TASK DESCRIPTION: The output is the lines below from the one with "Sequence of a" through the one with "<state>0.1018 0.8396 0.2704", both included, printed exactly and with no other line.

RECORDS TO PROCESS:
○ ○ ○ ○

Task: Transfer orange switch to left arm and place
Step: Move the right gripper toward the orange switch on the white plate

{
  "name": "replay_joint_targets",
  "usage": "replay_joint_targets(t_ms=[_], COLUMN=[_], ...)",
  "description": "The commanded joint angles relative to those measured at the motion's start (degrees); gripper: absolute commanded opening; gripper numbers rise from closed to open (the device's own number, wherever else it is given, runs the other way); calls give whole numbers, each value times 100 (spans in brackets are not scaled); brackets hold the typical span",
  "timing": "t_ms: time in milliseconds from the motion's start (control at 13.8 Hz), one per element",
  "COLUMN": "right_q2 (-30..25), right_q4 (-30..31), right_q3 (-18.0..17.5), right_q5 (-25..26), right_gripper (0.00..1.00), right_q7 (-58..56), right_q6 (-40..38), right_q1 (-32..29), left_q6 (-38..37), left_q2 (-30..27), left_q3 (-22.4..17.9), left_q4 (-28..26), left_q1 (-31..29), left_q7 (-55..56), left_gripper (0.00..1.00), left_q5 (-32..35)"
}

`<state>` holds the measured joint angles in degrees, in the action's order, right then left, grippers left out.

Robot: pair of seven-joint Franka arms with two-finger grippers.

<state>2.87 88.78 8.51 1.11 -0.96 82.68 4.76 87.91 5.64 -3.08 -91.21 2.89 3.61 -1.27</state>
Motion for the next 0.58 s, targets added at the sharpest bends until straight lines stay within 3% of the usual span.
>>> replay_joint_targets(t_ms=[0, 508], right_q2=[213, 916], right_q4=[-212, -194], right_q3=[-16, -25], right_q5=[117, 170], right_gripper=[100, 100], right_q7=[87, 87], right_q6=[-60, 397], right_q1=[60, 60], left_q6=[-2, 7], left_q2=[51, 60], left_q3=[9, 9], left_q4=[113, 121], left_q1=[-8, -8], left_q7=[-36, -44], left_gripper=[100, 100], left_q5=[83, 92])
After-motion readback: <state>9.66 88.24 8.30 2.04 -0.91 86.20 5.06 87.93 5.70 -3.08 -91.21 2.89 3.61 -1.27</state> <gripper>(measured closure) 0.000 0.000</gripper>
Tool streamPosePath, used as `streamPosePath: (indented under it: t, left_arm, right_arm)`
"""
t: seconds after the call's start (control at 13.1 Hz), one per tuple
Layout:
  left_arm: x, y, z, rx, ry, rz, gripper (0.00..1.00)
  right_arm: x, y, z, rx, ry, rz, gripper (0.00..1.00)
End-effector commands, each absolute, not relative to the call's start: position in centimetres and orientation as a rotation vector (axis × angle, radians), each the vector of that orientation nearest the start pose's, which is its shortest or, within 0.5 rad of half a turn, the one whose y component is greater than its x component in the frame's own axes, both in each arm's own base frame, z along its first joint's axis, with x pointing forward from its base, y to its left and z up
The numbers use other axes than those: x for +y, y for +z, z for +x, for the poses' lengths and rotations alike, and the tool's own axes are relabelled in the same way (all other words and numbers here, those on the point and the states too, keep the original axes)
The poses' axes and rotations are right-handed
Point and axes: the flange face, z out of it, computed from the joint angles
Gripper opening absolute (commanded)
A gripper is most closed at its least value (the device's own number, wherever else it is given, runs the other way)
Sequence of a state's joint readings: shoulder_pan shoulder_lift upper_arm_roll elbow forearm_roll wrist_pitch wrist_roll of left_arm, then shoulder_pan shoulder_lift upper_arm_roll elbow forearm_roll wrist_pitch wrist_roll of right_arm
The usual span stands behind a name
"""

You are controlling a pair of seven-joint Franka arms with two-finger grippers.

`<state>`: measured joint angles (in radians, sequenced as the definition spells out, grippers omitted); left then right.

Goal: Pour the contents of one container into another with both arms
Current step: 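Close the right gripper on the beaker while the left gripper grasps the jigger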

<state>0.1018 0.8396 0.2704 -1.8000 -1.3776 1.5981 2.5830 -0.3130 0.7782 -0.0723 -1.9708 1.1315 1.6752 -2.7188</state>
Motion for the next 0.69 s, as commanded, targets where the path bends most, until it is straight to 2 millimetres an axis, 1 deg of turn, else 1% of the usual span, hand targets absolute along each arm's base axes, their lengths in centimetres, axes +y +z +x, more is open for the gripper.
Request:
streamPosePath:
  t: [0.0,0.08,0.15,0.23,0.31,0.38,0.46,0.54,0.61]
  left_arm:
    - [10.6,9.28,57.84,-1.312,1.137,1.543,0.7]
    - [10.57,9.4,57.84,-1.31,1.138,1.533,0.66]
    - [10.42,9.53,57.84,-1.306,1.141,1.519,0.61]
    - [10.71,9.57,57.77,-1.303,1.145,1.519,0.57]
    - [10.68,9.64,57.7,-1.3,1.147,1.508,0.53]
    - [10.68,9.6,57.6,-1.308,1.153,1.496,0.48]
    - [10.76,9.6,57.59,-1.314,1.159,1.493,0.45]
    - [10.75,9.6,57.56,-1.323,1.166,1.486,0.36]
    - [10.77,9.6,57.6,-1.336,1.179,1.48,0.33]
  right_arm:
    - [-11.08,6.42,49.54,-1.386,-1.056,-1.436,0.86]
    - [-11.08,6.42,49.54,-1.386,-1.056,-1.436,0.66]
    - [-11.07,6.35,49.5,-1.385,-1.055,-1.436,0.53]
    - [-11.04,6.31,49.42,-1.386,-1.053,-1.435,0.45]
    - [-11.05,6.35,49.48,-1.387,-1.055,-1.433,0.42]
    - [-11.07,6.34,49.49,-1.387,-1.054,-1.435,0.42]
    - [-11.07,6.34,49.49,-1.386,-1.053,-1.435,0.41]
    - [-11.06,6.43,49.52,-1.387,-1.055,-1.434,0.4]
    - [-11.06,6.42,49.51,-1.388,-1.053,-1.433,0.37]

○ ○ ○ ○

SOLUTION FOR THIS EXERCISE:
Sequence of a state's joint readings: shoulder_pan shoulder_lift upper_arm_roll elbow forearm_roll wrist_pitch wrist_roll of left_arm, then shoulder_pan shoulder_lift upper_arm_roll elbow forearm_roll wrist_pitch wrist_roll of right_arm
The usual span stands behind a name
"""

You are controlling a pair of seven-joint Franka arms with two-finger grippers.

`<state>`: measured joint angles (in radians, sequenced as the definition spells out, grippers omitted); left then right.

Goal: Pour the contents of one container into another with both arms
Current step: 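Close the right gripper on the beaker while the left gripper grasps the jigger
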
<state>0.1018 0.8396 0.2704 -1.8000 -1.3776 1.5981 2.5830 -0.3130 0.7782 -0.0723 -1.9708 1.1315 1.6752 -2.7188</state>

The requested output has been given in full.